My favorite midweek meal takes minutes to prepare. Ginger and chiles are great with chicken anytime because they’re extra comforting, whether for midweek dinners or in a weekend feast.
Prep Time45 minutes
Cook Time30 minutes
Total Time1 hour 15 minutes
Course: Mains
Cuisine: Vietnamese
Servings: 2 servings
Calories: 673

Ingredients

  • 1 1/2 tablespoons mild vegetable oil or coconut oil
  • 2 (2 oz) shallots, sliced
  • 4 garlic cloves, finely chopped
  • 3 teaspoons light brown sugar
  • 1 pound boneless chicken thighs, skin on, sliced into bite-sized pieces (or substitute bone-in thighs or drumsticks)
  • Sea salt
  • 2 1/2 ounces fresh ginger, julienned
  • Scant 2/3 cup coconut water*
  • 2 to 4 bird’s eye chiles
  • 2 tablespoons fish sauce
  • 1 heaped teaspoon freshly ground black pepper
  • Scallions, sliced lengthways and soaked in cold water until curled, for garnish (optional)
  • Steamed or sticky rice, for serving

Instructions

  • In a saucepan large enough to hold the chicken snugly with a lid, warm 1/2 tablespoon of the oil over low heat. Fry the shallots until golden, about 10 minutes. Add the garlic and cook until golden, 1 to 2 minutes more. Use a slotted spoon to move the shallots and garlic to a small bowl, leaving any oil in the saucepan.
  • Add the remaining 1 tablespoon oil to the same saucepan and increase the heat to medium. Spread the brown sugar evenly over the surface of the pan. Watch over the pan for the sugar to caramelize, resisting the urge to stir.

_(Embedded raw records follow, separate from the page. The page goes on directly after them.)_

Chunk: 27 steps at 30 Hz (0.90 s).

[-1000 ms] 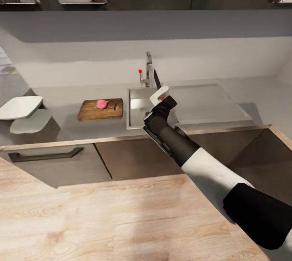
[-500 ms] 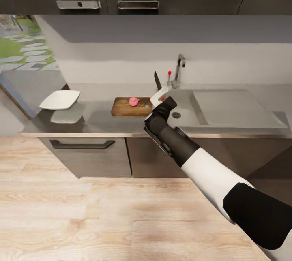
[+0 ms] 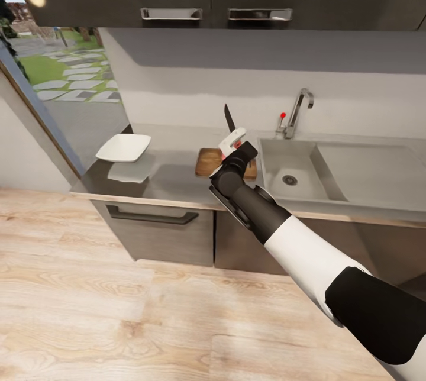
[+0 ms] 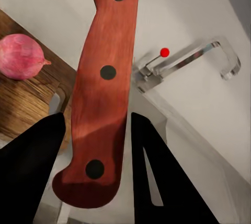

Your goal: In the kitchen, take the Vidalia onion out of the sink, dice it on the chopping board with the paring knife, put the diced onion into the bowl on the countertop, then place both the paring knife and the chopping board into the sink.

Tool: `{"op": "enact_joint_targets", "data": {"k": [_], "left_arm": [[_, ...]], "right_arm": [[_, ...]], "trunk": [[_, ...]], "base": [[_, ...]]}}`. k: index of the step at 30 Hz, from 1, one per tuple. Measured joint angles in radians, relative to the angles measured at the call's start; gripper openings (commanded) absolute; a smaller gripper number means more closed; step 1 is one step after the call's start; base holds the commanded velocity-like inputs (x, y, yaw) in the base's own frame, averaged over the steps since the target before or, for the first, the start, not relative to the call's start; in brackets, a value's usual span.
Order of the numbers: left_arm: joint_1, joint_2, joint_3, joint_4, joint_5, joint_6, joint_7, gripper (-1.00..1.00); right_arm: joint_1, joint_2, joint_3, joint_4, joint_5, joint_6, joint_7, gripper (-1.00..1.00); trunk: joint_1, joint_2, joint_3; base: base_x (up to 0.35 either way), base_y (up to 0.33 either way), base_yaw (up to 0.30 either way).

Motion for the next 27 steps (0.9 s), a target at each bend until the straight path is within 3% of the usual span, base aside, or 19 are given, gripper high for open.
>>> {"op": "enact_joint_targets", "data": {"k": [15, 21, 22, 23, 25, 27], "left_arm": [[0.0, -0.006, 0.0, 0.0, 0.0, 0.001, 0.001, 1.0], [0.0, -0.007, 0.0, 0.0, 0.0, 0.001, 0.003, 1.0], [0.0, -0.007, 0.0, 0.0, 0.0, 0.001, 0.003, 1.0], [0.0, -0.008, 0.0, 0.0, 0.0, 0.001, 0.003, 1.0], [0.0, -0.008, 0.0, 0.0, 0.0, 0.001, 0.003, 1.0], [0.0, -0.008, 0.0, 0.0, 0.0, 0.001, 0.003, 1.0]], "right_arm": [[0.0, 0.0, 0.002, 0.001, 0.001, 0.002, -0.001, -1.0], [0.0, 0.0, 0.015, 0.001, 0.005, 0.008, -0.005, -1.0], [0.0, 0.0, 0.037, 0.001, 0.005, 0.009, -0.005, -1.0], [0.0, 0.0, 0.11, 0.001, 0.007, 0.008, -0.005, -1.0], [0.0, 0.0, 0.188, 0.001, 0.019, 0.009, -0.006, -1.0], [0.0, 0.0, 0.227, 0.001, 0.03, 0.01, -0.005, -1.0]], "trunk": [[0.0, 0.0, 0.001], [0.023, -0.042, -0.018], [0.027, -0.049, -0.021], [0.031, -0.056, -0.025], [0.038, -0.07, -0.031], [0.046, -0.084, -0.037]], "base": [[0.003, 0.001, 0.004], [0.0, 0.0, 0.0], [0.0, 0.0, 0.0], [0.0, 0.0, 0.0], [0.0, 0.0, 0.0], [0.0, 0.0, 0.0]]}}
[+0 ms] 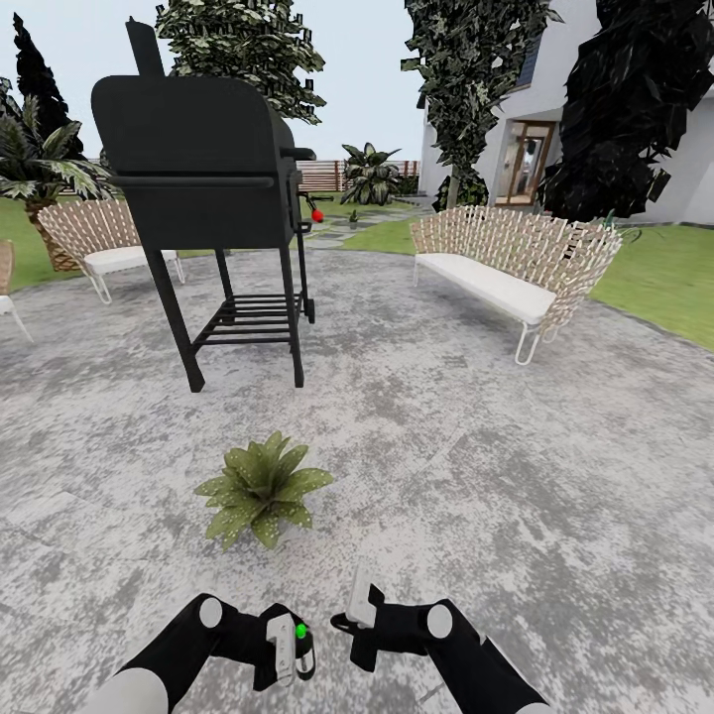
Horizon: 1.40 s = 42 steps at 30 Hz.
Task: Pick up the pesticide atomizer in the garden and spray insectifuge to fully cover both potted plants in the garden.
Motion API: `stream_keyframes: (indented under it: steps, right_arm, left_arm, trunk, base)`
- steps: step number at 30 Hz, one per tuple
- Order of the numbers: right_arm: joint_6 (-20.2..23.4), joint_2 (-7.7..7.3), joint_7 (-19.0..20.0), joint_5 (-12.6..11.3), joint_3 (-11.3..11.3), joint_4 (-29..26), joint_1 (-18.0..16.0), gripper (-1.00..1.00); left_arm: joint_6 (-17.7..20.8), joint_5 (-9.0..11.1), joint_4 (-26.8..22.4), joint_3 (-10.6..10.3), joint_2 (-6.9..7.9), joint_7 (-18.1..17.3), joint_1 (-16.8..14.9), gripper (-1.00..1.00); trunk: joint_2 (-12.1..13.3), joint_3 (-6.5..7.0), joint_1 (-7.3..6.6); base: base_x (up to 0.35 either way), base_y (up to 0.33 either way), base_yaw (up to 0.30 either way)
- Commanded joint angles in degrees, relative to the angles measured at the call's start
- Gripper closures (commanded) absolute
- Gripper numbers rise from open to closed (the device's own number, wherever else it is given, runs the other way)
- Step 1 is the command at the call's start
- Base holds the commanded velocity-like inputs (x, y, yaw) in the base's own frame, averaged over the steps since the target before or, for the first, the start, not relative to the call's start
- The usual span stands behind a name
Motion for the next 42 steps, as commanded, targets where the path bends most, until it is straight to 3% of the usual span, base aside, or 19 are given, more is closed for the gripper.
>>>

It will take 1 to 2 minutes, but don’t take your eyes off it as it will burn very quickly.
  • As soon as the sugar becomes a golden color, watch for it to slightly darken, then immediately add the chicken pieces, season with salt, and let them sizzle away until beginning to brown, 2 to 3 minutes.

    ☞ TESTER TIP: If using bone-in chicken thighs, start them skin down to render the fat.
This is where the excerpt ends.